### What is being asked
All of the data below should be repeated exactly. Pictures should not be included.

### Provided material

- - - - -

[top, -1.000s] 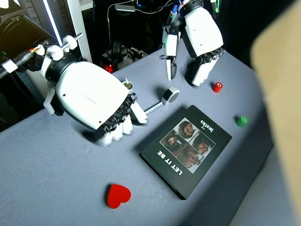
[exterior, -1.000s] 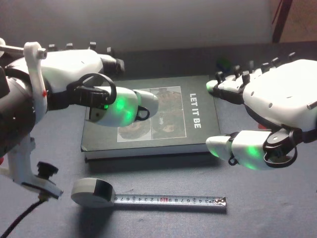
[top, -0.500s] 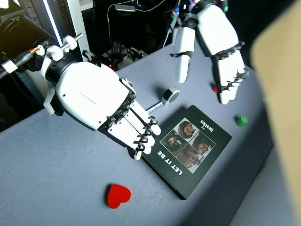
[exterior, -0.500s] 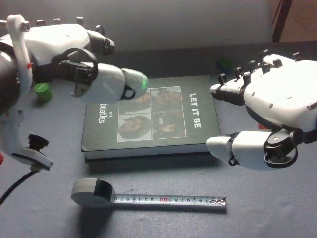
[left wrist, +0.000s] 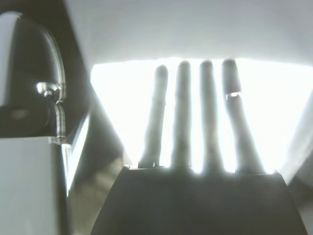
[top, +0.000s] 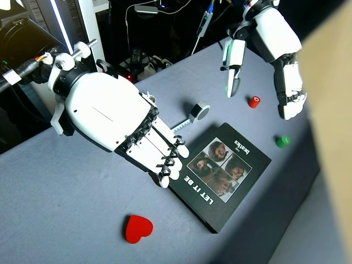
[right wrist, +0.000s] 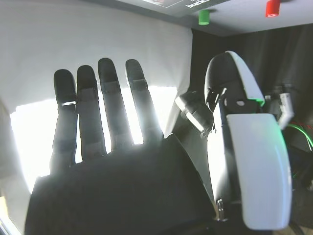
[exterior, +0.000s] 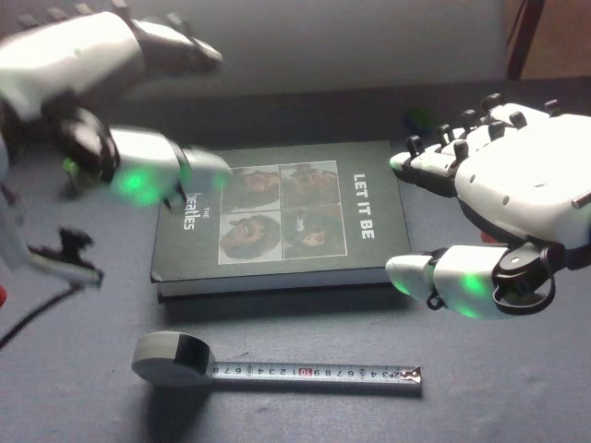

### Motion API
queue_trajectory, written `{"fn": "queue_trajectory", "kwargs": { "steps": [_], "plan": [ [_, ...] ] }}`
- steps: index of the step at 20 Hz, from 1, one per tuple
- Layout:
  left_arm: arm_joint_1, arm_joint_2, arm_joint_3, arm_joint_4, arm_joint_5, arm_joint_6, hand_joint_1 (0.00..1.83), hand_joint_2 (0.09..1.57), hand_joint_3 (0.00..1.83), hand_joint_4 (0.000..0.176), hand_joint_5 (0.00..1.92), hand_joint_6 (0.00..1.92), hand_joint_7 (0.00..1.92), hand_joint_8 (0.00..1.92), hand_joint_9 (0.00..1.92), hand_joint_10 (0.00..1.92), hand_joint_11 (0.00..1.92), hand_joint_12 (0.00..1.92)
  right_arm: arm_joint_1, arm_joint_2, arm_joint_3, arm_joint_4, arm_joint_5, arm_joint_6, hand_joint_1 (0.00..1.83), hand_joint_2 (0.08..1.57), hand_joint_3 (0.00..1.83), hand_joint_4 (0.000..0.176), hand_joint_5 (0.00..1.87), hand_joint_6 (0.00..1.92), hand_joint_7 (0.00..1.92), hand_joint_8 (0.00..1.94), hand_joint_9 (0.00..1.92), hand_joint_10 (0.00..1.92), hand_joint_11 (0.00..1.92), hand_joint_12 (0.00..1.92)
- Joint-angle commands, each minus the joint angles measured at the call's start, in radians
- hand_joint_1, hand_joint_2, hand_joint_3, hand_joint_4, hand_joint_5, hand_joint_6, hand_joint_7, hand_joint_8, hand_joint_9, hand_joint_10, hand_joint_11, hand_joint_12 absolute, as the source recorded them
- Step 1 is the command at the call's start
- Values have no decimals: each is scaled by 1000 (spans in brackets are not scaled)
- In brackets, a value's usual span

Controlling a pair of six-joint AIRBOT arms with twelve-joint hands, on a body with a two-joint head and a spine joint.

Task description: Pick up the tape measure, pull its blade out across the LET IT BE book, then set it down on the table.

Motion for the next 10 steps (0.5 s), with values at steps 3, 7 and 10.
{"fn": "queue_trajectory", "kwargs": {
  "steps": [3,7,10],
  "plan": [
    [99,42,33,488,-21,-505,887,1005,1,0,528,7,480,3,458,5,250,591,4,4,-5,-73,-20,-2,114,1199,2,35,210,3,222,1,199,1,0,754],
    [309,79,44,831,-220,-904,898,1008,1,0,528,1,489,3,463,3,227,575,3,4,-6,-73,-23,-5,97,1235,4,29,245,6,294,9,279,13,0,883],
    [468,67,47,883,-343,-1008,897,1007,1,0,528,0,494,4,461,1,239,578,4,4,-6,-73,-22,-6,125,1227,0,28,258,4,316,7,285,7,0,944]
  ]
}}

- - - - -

### Task result
[top, -1.000s] 
[exterior, -1.000s] 
[top, -0.500s] 
[exterior, -0.500s] 
[left wrist, +0.000s] 
[top, +0.000s] 
[right wrist, +0.000s] 
[exterior, +0.000s] 

### Motion API
queue_trajectory, written `{"fn": "queue_trajectory", "kwargs": { "steps": [_], "plan": [ [_, ...] ] }}`
- steps: index of the step at 20 Hz, from 1, one per tuple
- Layout:
  left_arm: arm_joint_1, arm_joint_2, arm_joint_3, arm_joint_4, arm_joint_5, arm_joint_6, hand_joint_1 (0.00..1.83), hand_joint_2 (0.09..1.57), hand_joint_3 (0.00..1.83), hand_joint_4 (0.000..0.176), hand_joint_5 (0.00..1.92), hand_joint_6 (0.00..1.92), hand_joint_7 (0.00..1.92), hand_joint_8 (0.00..1.92), hand_joint_9 (0.00..1.92), hand_joint_10 (0.00..1.92), hand_joint_11 (0.00..1.92), hand_joint_12 (0.00..1.92)
  right_arm: arm_joint_1, arm_joint_2, arm_joint_3, arm_joint_4, arm_joint_5, arm_joint_6, hand_joint_1 (0.00..1.83), hand_joint_2 (0.08..1.57), hand_joint_3 (0.00..1.83), hand_joint_4 (0.000..0.176), hand_joint_5 (0.00..1.87), hand_joint_6 (0.00..1.92), hand_joint_7 (0.00..1.92), hand_joint_8 (0.00..1.94), hand_joint_9 (0.00..1.92), hand_joint_10 (0.00..1.92), hand_joint_11 (0.00..1.92), hand_joint_12 (0.00..1.92)
- Joint-angle commands, each minus the joint angles measured at the call's start, in radians
- hand_joint_1, hand_joint_2, hand_joint_3, hand_joint_4, hand_joint_5, hand_joint_6, hand_joint_7, hand_joint_8, hand_joint_9, hand_joint_10, hand_joint_11, hand_joint_12 absolute, as the source recorded them
- Step 1 is the command at the call's start
- Values have no decimals: each is scaled by 1000 (spans in brackets are not scaled)
- In brackets, a value's usual span

Controlling a pair of six-joint AIRBOT arms with twelve-joint hands, on a body with a two-joint head and a spine joint.

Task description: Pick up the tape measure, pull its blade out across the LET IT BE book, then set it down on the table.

Motion for the next 10 steps (0.5 s), with values at steps 3, 7 and 10.
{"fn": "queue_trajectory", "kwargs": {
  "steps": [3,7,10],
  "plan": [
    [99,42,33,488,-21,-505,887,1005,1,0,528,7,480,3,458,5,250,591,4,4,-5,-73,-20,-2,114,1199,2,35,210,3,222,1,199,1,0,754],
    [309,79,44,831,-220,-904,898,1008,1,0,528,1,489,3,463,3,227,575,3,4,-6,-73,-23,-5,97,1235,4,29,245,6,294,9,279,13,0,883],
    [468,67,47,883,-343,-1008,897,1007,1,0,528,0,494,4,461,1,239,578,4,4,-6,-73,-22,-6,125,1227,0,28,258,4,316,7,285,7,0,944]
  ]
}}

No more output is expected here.